TASK TO CARRY OUT: In the data below, which lines hold the word "asked"? Copy them.

AVAILABLE RECORDS:
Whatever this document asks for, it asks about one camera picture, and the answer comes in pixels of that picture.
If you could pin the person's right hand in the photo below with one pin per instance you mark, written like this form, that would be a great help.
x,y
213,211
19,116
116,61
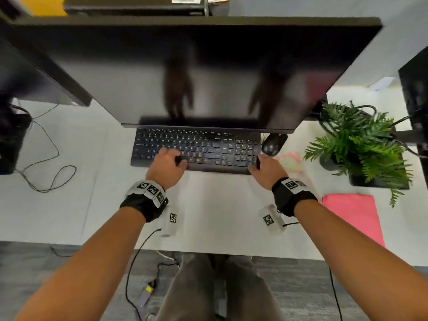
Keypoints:
x,y
269,173

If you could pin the large black computer monitor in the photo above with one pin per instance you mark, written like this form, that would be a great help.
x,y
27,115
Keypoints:
x,y
200,70

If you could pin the black computer mouse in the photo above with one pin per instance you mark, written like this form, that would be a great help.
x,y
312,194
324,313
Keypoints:
x,y
274,144

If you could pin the person's left hand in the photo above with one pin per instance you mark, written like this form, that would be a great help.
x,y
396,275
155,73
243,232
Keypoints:
x,y
165,170

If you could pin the green fern plant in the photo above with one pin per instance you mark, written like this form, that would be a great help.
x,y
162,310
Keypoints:
x,y
364,143

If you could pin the black computer keyboard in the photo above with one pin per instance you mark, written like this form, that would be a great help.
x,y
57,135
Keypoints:
x,y
207,150

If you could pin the black monitor stand base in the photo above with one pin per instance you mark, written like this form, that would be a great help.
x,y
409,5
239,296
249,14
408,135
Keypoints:
x,y
11,140

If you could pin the black monitor on arm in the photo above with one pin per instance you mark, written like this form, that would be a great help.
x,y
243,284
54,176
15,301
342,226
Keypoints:
x,y
414,93

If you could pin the pink cloth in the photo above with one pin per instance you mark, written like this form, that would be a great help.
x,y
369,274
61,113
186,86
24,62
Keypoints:
x,y
357,213

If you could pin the person's grey trouser legs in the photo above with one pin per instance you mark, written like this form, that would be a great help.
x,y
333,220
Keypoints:
x,y
217,290

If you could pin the person's left thumb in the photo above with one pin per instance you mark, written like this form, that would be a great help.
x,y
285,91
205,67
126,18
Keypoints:
x,y
182,163

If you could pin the black plant pot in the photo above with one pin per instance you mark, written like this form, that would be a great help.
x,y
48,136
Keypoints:
x,y
357,180

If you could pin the pastel sticky note pad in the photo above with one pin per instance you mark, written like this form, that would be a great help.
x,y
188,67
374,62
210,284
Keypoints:
x,y
291,162

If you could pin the white paper sheet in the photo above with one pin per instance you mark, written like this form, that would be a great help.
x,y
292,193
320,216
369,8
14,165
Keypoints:
x,y
381,83

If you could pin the person's right thumb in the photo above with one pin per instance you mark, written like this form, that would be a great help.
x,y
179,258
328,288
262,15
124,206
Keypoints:
x,y
256,163

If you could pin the person's right forearm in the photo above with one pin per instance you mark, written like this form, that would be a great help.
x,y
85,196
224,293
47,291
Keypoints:
x,y
361,264

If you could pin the black side monitor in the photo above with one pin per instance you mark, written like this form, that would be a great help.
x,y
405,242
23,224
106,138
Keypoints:
x,y
33,76

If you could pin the black desktop computer case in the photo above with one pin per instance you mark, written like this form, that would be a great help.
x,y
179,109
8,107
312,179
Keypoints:
x,y
133,5

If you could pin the yellow panel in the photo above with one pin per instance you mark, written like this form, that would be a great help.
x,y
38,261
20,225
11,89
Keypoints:
x,y
43,5

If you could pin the person's left forearm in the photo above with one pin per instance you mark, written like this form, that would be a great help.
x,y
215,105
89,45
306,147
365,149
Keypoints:
x,y
80,267

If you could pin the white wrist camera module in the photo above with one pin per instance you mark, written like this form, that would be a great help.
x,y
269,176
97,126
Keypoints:
x,y
169,223
272,219

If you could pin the power adapter with yellow label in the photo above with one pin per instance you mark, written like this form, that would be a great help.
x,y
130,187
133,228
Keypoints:
x,y
148,292

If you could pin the black wristband with marker tags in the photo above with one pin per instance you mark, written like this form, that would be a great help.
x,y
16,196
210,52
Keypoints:
x,y
292,195
147,198

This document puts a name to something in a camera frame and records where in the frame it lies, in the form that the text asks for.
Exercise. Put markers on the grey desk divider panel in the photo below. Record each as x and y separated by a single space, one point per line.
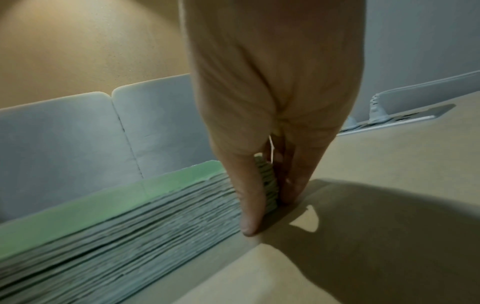
56 154
431 95
161 124

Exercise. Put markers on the stack of grey paper sheets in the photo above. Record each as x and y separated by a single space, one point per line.
131 237

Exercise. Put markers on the person's right hand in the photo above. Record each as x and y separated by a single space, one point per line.
270 74

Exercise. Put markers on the white divider bracket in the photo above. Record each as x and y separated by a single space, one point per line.
376 109

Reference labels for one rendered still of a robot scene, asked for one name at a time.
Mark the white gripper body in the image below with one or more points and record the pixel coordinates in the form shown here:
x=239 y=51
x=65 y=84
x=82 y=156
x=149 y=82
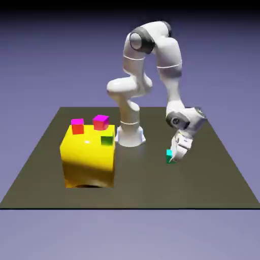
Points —
x=180 y=149

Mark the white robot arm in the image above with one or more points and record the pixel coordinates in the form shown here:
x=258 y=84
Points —
x=132 y=85

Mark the small teal cube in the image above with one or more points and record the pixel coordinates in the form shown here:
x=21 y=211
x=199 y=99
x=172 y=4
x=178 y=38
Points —
x=168 y=155

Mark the small green cube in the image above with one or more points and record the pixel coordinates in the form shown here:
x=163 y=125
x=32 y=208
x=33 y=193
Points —
x=106 y=140

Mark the small red cube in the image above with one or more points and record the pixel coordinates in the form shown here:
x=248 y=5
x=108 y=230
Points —
x=77 y=127
x=101 y=122

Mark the large yellow box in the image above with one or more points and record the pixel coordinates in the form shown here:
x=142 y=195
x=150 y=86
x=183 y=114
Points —
x=87 y=156

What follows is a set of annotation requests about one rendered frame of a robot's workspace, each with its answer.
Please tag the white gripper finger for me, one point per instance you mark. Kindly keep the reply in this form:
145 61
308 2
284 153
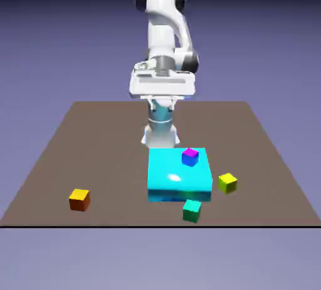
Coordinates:
172 104
152 104

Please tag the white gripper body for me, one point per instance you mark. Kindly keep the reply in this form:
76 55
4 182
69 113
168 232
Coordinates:
163 85

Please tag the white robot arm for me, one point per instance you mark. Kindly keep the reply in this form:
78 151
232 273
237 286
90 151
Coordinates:
160 19

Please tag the small purple cube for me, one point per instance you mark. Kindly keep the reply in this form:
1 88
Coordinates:
190 157

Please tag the small yellow cube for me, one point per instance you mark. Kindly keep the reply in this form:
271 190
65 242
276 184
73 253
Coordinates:
227 182

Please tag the small green cube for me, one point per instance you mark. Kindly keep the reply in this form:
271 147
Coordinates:
192 210

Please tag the small orange cube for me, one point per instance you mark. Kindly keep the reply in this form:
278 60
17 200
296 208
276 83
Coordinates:
79 200

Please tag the large cyan box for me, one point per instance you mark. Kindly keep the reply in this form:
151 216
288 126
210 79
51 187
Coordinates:
175 172

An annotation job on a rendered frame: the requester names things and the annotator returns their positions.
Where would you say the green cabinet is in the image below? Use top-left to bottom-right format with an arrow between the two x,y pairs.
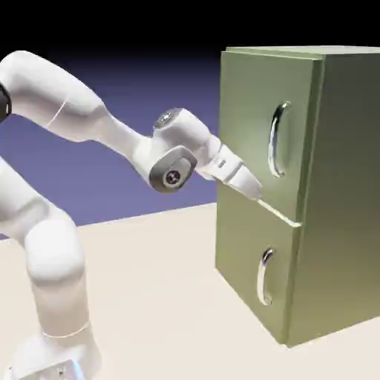
214,45 -> 380,349

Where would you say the long curved silver handle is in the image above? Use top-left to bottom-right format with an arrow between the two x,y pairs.
267,101 -> 292,179

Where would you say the short curved silver handle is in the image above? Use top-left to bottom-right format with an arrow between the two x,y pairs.
256,248 -> 275,307

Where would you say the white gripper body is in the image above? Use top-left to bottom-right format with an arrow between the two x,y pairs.
227,165 -> 263,202

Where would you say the large green cabinet door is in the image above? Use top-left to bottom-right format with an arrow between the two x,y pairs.
217,50 -> 325,224

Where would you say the small green cabinet door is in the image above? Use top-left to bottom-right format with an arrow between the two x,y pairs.
214,183 -> 303,347

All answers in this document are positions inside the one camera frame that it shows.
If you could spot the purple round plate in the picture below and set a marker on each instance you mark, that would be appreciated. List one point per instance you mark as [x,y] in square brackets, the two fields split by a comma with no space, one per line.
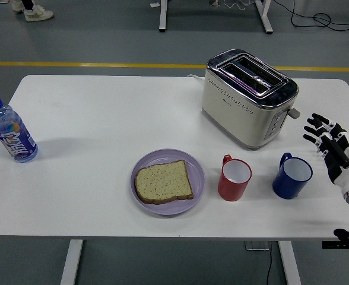
[162,209]

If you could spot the person with white shoes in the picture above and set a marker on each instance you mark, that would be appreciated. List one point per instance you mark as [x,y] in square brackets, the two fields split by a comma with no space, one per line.
[38,13]

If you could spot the grey box under table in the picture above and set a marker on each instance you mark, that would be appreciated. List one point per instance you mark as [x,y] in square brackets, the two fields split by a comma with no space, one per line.
[256,245]

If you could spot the red enamel cup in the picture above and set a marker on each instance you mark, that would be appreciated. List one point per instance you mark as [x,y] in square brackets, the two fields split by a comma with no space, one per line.
[231,190]

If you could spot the bread slice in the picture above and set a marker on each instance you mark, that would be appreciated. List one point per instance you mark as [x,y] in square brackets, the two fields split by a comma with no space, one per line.
[162,182]

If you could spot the cream chrome toaster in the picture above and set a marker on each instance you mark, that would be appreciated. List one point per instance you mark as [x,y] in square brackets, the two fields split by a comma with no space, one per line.
[236,118]

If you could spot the blue enamel cup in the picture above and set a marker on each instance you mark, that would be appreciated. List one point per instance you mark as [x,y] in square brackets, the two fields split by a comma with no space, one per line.
[287,187]

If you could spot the white paper scrap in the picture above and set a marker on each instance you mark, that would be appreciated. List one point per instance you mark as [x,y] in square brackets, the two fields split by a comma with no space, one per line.
[154,5]

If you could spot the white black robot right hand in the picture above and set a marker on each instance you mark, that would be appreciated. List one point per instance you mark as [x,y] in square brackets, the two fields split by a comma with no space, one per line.
[339,157]

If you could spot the white table leg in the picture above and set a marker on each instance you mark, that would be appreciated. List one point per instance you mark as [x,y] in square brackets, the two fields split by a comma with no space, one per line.
[290,264]
[72,261]

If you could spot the black table control panel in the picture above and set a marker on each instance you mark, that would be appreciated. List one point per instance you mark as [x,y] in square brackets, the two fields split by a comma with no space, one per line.
[328,245]

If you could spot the white background desk leg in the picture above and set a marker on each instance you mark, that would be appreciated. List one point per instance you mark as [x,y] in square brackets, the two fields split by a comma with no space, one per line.
[162,17]
[265,17]

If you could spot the blue-capped plastic water bottle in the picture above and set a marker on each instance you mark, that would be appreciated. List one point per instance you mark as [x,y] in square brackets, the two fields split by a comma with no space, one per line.
[14,139]

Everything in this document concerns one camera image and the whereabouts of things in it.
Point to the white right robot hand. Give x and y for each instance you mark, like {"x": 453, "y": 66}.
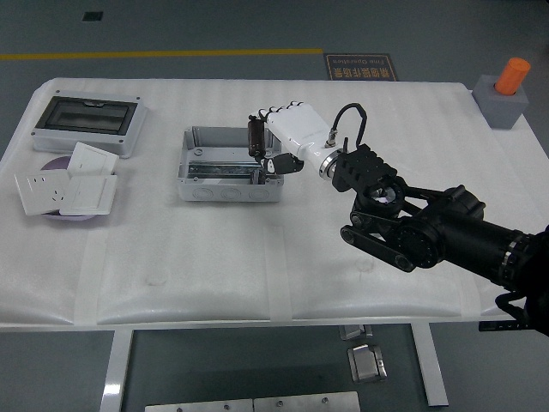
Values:
{"x": 298, "y": 129}

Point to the dark cylindrical battery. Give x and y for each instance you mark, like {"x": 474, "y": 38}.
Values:
{"x": 256, "y": 137}

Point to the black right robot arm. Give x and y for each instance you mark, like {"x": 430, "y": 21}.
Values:
{"x": 450, "y": 232}

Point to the open grey junction box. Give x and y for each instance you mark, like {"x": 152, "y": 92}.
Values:
{"x": 223, "y": 193}

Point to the grey box with dark cover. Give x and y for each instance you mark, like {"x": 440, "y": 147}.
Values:
{"x": 86, "y": 116}

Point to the black floor sign orange text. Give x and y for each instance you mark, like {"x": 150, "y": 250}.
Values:
{"x": 360, "y": 66}

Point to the white foam mat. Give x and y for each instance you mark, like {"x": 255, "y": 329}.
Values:
{"x": 214, "y": 257}

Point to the grey foam block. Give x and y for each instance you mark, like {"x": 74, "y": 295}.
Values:
{"x": 502, "y": 109}

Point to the small silver metal block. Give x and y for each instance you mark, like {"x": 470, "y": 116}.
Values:
{"x": 354, "y": 332}

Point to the orange cylinder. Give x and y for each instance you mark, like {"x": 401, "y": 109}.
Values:
{"x": 512, "y": 75}

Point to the dark floor hatch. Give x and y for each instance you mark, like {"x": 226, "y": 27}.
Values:
{"x": 92, "y": 16}

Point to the purple plate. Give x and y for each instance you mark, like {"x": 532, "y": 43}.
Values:
{"x": 56, "y": 165}

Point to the large silver metal block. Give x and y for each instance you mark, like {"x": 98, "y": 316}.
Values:
{"x": 366, "y": 365}

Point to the white tape strip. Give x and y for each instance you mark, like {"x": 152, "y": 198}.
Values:
{"x": 90, "y": 279}

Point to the white socket panel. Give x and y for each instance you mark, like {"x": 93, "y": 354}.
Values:
{"x": 40, "y": 193}

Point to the grey metal plate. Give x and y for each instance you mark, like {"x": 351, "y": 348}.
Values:
{"x": 197, "y": 406}
{"x": 309, "y": 402}

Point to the white table leg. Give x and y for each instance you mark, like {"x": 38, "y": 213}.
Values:
{"x": 431, "y": 369}
{"x": 116, "y": 373}

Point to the black table control panel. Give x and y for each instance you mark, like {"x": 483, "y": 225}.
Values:
{"x": 497, "y": 326}

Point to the small grey rail clip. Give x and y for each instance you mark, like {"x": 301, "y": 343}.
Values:
{"x": 257, "y": 178}

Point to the metal mounting rail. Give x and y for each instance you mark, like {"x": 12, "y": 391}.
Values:
{"x": 218, "y": 169}

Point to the white switch panel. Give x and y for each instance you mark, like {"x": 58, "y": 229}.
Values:
{"x": 90, "y": 195}
{"x": 92, "y": 159}

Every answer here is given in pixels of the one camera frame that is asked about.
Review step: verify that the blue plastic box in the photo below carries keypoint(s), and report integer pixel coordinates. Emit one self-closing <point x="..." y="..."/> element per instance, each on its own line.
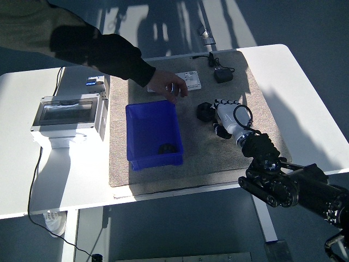
<point x="152" y="128"/>

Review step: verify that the white table leg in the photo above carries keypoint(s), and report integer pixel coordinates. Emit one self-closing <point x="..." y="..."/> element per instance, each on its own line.
<point x="267" y="229"/>
<point x="69" y="237"/>

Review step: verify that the black hexagonal nut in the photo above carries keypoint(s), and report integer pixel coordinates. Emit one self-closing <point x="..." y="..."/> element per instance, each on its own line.
<point x="167" y="149"/>
<point x="205" y="112"/>

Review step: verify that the grey table foot plate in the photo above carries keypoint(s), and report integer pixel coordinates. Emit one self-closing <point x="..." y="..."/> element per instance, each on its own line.
<point x="278" y="252"/>

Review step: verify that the grey-brown mat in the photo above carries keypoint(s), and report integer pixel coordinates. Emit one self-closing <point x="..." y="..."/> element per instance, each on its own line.
<point x="196" y="163"/>

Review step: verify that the black power adapter plug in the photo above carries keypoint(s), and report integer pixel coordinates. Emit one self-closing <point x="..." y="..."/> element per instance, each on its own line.
<point x="223" y="76"/>

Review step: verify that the person's forearm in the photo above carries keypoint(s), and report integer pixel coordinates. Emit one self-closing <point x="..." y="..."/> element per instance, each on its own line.
<point x="117" y="57"/>

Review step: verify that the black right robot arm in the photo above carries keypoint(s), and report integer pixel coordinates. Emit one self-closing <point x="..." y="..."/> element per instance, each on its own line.
<point x="259" y="144"/>

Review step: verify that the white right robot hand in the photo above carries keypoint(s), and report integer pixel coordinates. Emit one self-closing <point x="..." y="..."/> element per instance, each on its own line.
<point x="229" y="117"/>

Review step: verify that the black plug on floor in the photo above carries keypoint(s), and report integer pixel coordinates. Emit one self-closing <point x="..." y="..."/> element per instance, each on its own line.
<point x="97" y="257"/>

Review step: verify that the grey electrical distribution box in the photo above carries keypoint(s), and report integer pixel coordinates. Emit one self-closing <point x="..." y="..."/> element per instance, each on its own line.
<point x="65" y="112"/>

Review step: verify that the circuit breaker with blue label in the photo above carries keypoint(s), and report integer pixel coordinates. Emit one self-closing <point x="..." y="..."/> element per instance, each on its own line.
<point x="94" y="81"/>

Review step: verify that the person's hand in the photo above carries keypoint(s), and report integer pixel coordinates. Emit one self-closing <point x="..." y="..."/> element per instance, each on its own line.
<point x="166" y="82"/>

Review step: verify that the person's white shoe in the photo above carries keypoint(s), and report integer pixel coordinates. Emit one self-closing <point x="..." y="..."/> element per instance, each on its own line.
<point x="56" y="222"/>

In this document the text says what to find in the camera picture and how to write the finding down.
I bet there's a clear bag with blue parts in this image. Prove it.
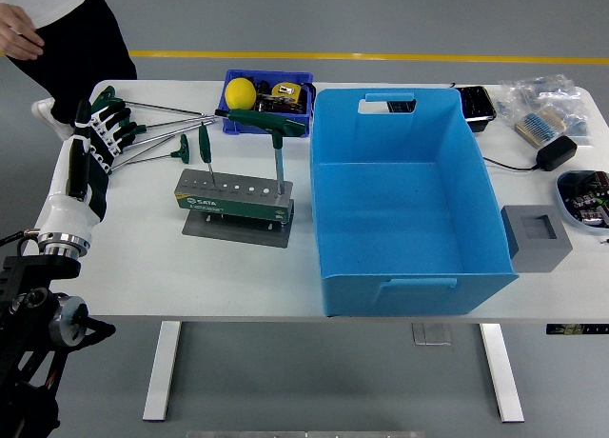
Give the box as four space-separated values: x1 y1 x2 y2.
560 92 596 149

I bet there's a black power adapter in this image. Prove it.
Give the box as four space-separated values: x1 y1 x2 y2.
536 134 579 172

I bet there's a yellow lemon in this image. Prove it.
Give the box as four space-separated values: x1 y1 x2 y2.
224 77 258 110

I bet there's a grey metal bracket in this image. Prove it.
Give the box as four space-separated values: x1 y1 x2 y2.
411 323 452 347

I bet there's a black table control panel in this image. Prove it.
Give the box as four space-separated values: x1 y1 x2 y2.
545 323 609 335

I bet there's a small dark blue bin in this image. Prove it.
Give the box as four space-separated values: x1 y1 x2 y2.
222 69 317 138

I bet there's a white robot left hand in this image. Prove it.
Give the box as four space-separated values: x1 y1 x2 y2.
40 98 139 242

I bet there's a thick-shaft green T-handle hex key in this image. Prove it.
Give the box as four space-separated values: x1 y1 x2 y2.
213 107 308 196

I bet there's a grey foam block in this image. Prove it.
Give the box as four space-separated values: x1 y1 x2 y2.
499 204 575 274

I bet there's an electronic components heap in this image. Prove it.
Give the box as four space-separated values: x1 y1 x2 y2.
565 170 609 223

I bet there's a white table leg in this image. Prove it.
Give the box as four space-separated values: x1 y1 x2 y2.
478 322 525 424
142 321 183 423

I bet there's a yellow tape measure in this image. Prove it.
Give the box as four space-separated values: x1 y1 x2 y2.
270 81 305 104

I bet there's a black adapter cable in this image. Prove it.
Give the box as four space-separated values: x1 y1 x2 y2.
482 155 541 171

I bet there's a clear plastic parts bag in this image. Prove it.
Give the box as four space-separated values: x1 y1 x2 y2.
497 73 582 113

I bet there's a person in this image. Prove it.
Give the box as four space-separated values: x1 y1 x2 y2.
0 0 139 142

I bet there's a person's right hand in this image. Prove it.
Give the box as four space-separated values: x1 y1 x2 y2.
0 2 47 61

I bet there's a bag of blue resistor strips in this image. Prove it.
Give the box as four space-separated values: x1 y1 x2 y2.
513 105 567 149

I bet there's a black plastic tray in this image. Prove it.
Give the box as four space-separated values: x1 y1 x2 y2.
454 85 499 134

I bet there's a large light blue box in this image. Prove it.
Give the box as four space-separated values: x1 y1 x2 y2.
309 88 521 318

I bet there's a blue-rimmed bowl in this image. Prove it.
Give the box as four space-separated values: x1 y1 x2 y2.
555 169 609 229

EXERCISE ANSWER:
Reference labels for one rendered still of a robot scene, asked for one name at a time.
Every answer here is given in pixels of the one camera frame that is asked about.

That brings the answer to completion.